I was recently thinking about how stealthy movement is actually best done at a stance closer to standing. I’ve long thought about whether games should have a button for sneaking, either making you move at a static speed that is always the quietest or at a dynamic speed that adjusts to the quietest speed for the surface and ambient noise. Either way, at least for third-person games, they need better animations for sneaking without breaking your back. You should only crouch to visually hide, not aurally. Also, prone movement should be the loudest for the speed.
I think for me ive always enjoyed it for its visual indication
If im sneaking up behind someone irl, while my body does condense a little, its more like a little hunch rather than a crouch and I think having a visual indicator to say "you are now moving silently" is the main benefit of crouch buttons in games. Thief did this in the first person, where there was a button for sneaking, and a button for crouching. Crouching was very specifically used to move into tight spaces or hide behind cover where the sneak button was the "stop being loud" button.

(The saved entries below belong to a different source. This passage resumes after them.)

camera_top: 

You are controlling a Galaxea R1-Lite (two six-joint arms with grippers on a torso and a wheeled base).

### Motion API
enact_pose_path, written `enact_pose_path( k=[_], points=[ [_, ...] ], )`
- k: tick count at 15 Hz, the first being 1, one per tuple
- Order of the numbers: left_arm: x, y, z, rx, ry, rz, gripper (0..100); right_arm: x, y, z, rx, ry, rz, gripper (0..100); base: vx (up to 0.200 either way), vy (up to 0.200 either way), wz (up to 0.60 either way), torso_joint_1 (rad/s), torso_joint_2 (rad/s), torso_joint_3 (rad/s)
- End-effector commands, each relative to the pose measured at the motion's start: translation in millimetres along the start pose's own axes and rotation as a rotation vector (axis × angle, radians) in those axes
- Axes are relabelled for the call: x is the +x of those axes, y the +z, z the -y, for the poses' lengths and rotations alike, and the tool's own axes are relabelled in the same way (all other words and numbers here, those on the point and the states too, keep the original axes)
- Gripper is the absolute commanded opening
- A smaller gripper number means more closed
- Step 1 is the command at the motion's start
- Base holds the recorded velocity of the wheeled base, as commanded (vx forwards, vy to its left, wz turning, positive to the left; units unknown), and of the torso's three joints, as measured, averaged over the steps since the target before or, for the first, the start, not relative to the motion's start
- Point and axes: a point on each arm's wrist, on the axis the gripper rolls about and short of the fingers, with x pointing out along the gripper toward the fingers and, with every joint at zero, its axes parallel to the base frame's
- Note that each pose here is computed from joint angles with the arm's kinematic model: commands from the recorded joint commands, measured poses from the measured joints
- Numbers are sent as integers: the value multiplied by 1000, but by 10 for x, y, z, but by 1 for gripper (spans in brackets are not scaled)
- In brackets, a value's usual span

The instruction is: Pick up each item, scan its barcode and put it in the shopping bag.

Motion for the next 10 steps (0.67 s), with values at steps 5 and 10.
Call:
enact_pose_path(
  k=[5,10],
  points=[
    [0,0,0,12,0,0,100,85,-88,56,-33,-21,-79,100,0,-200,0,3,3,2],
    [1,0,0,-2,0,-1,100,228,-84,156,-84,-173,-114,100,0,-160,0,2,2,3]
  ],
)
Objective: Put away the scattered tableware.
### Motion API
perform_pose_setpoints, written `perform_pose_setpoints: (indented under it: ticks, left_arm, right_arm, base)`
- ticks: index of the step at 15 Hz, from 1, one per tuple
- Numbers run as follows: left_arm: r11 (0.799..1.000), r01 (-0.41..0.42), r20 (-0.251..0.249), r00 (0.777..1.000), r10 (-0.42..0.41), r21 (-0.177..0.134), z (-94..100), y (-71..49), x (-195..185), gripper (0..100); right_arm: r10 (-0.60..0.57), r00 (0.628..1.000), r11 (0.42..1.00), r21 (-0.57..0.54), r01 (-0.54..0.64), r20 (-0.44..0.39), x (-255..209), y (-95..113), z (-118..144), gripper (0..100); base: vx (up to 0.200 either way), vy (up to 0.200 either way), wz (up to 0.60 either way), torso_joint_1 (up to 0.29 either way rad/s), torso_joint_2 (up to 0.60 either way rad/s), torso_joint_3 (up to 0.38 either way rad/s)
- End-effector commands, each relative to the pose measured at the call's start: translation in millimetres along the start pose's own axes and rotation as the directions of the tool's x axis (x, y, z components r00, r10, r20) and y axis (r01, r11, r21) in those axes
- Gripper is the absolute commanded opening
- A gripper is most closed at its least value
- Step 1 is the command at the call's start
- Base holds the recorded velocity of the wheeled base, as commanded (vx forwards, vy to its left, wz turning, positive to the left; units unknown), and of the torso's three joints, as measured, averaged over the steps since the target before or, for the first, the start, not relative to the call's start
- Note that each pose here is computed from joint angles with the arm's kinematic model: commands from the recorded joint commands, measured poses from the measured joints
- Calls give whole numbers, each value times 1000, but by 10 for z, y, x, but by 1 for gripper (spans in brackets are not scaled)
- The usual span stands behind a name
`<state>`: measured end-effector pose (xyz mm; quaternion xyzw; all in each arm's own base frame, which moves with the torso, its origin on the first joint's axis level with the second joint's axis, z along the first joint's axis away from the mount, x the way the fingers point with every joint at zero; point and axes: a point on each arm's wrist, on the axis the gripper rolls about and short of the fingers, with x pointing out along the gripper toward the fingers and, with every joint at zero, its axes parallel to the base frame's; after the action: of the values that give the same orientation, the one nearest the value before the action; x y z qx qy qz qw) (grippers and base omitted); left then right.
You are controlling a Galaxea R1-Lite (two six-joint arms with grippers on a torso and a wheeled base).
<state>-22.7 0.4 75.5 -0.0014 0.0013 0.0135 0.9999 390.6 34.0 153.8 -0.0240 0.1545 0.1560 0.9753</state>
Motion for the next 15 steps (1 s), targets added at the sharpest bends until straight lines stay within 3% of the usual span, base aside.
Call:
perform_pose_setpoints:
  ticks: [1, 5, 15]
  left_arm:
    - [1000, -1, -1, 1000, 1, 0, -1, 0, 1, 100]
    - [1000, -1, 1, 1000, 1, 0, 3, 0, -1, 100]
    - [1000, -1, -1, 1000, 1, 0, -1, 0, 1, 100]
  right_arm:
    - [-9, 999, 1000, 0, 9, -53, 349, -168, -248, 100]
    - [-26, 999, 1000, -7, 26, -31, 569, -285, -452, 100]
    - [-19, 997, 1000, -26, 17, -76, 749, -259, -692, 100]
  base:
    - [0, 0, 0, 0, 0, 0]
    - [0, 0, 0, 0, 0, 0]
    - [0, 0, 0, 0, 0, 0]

The strangest thing about the early Assassin's Creed games is there is technically a crouch feature. By holding the high profile and sprint buttons but not moving, Altaïr/Ezio get ready to jump straight up into the air. But as long as you hold it down, they are at waist high level. And it actually works! If you're behind a barrier of some kind, guards can't detect you.
I highly recommend playing the Tenchu series. They are some of if not the best stealth games out there and introduced many of the mechanics that modern stealth games use. They use light and dark, multiple tools, parkour, sound, even smell.
Not to simp, but I think you are my current favourite UA-camr. Your particular style of thoughtful analysis is exactly what I'd like to one day emulate in my own writing.
That means a lot, thank you. I wish you luck in your writing.
Giving a compliment isn't simping... Kinda sad we're at a point on society people feel the need to make excuses to compliment someone...
@@DrTheRichI know, twas just a joke.
Something about crouch walking that mgsv displayed perfectly is the ability to slowly go prone without having to move your head 3+ feet in the open.
For example, if you are standing tall and a guard looks your way, you have to move your head a lot faster and further to conceal yourself.
Fast movements draw attention, which is why the best predators in nature move slow and low.
If you are mistaken for moving grass or some other enviromental factor, you are less likely to be noticed.
The human eye likes to glance over large swaths of space as quickly as possible.
So one of the most important things in stealth is to get those eyes to look your way and register everything as normal on not just a conscious level, but also subconscious, where the involuntary eye movements are going to lock right on to you.